Nolan, bundan 15 yıl önce ABD'de Boston'da Irak'tan gelen Kürt ilticacılarla ilgili haberler yaparken 500 Bakire efsanesini dinledikten sonra çocuklara yönelik bir masal yazmaya karar verdiğini söyledi.

19 yüzyılda İngiltere'den ABD'ye göç eden İrlanda ve İskoçya kökenli bir aileden geldiğini söyleyen Nolan, Kürtlerden duyduğu hikayelerle küçükken ailesinden duyduğu Kelt mitolojisi arasında büyük benzerlikler olduğunu düşünüyor.

Ailesi ve kendisinin ana dilleri olan Keltçeyi konuşamadıklarını ve Keltçenin yok olma safhasında olduğunu söyleyen Nolan, “Bu nedenle azınlıkların ana dillerinin korunması ve geliştirilmesi benim için çok önemli. Kürtçenin durumu 19. yüzyıldaki İrlandacanın durumuna benziyor. Bundan dolayı Kürt aydınlarına Kürtçeyi geliştirme görevi düşüyor” diyor.

Zazacanın Keltçe gibi yok olma riski ile karşı karşıya kalabileceği uyarısında bulunan Nolan, Türkiye ve Kürdistan'daki son gelişmeleri nasıl değerlendirdiği sorumuzu şöyle yanıtlıyor:

“Bundan 20 yıl önce üniversitede Uluslararası İlişkiler Bölümü'nde Kürt tarihini okuduktan sonra Kürdistan'daki gelişmeleri izlemeye başladım. Kürdistan'da uluslararası hukuğun ve yasaların çiğnendiğini görüyoruz. Türk devleti hiç bir kural tanımıyor. Ben tüm insanların kültürlerini, ana dillerini geliştirmelerinin ve ana dillerinde eğitim almalarının en temel insan hakkı olduğunu düşünüyorum. İnsanlarının kültürlerinin ve ana dillerinin yasaklanması suçlardan en büyüğüdür.”

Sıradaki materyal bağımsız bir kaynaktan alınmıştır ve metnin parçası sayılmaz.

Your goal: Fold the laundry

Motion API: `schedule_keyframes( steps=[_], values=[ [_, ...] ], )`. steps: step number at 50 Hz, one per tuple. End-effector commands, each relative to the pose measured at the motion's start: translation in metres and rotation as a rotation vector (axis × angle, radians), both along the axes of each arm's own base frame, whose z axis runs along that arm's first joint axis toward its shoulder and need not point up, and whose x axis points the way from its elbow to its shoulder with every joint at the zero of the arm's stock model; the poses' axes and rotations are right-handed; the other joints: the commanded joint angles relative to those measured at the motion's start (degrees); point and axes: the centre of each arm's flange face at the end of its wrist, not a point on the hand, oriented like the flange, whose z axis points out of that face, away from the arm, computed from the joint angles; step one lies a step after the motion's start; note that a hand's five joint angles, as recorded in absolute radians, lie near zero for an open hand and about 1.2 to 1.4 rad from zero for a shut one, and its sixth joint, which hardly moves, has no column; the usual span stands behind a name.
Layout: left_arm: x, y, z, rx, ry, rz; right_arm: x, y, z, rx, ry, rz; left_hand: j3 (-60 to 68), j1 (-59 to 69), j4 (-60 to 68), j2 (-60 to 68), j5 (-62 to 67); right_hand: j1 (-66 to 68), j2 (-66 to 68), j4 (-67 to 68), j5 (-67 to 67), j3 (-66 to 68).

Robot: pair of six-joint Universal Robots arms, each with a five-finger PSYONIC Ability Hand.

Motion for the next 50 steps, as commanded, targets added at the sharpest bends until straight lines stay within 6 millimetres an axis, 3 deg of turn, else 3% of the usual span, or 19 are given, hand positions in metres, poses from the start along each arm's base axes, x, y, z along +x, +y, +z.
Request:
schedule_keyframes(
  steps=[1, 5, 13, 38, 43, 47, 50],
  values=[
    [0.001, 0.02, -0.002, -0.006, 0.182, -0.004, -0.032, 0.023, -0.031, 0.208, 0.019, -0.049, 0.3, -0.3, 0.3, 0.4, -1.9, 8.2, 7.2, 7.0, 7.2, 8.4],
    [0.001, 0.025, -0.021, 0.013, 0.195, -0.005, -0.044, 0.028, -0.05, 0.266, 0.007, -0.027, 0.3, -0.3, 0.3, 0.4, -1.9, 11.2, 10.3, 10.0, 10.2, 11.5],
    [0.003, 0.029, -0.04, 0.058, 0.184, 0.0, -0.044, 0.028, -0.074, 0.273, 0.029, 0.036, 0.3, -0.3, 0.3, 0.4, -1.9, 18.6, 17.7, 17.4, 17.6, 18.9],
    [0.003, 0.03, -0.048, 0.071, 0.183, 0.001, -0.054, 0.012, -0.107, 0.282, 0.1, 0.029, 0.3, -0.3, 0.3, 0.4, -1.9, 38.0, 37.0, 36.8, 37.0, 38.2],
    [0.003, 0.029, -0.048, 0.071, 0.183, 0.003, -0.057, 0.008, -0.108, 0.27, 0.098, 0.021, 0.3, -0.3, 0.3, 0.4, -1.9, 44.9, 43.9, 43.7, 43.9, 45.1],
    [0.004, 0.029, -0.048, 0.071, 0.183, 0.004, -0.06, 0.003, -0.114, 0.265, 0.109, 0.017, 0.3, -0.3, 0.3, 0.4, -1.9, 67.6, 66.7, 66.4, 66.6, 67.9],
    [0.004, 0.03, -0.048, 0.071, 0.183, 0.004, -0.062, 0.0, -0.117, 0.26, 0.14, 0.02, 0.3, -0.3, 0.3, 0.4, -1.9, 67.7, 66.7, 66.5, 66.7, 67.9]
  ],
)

Kitabın resimlerini çizen Saar Keunen, masalı çok beğendiği için çizimlerini yapmaya başladığını, yeni bir yaşam kurmak için yaşamlarını riske atarak Akdeniz'de boğulan sığınmacıların ve Alan Kurdi'nin resimlerini çizdiğini söyledi.

Ünlü Komedyen Soran İsmail, 21 Şubat “Uluslararası Anadil Günü”nde Kürtlerin yüzyıllardan bu yana gasp edilen ana dillerinde eğitim yapma ve kültürlerini özgürce geliştirme haklarını talep ettiklerini söylüyor.

Apec Yayınevi sahibi Ali Çiftçi,  Elizabeth A. Nolan'ın cin ve periler diye bilinen efsaneden esinlenerek İngilizce yazdığı masal kitabını okuduğunda  beğendiğini ve Kürtçeye çevirmeye karar verdiğini söylüyor.

Nolan'ın olayları farklı bir perspektifle ve çocukların ufuklarını genişletecek bir şekilde ele aldığını söyleyen Çiftçi, “Biz bu kitabın tanıtımını Diyarbakır'da  “Uluslararası Anadil Günü”nü kutlayacağımız bir etkinlikte yapmayı planlamıştık. Ama Bakur ve Sur'a yönelik saldırılardan sonra programımızı değiştirmek ve kitabın tanıtımını Stockholm'de yapmak durumunda kaldık” diyor.

Çiftçi, Kürtçe basılan kitapları çok yakında İstanbul ve Diyarbakır'a ulaştıracaklarını belirtiyor.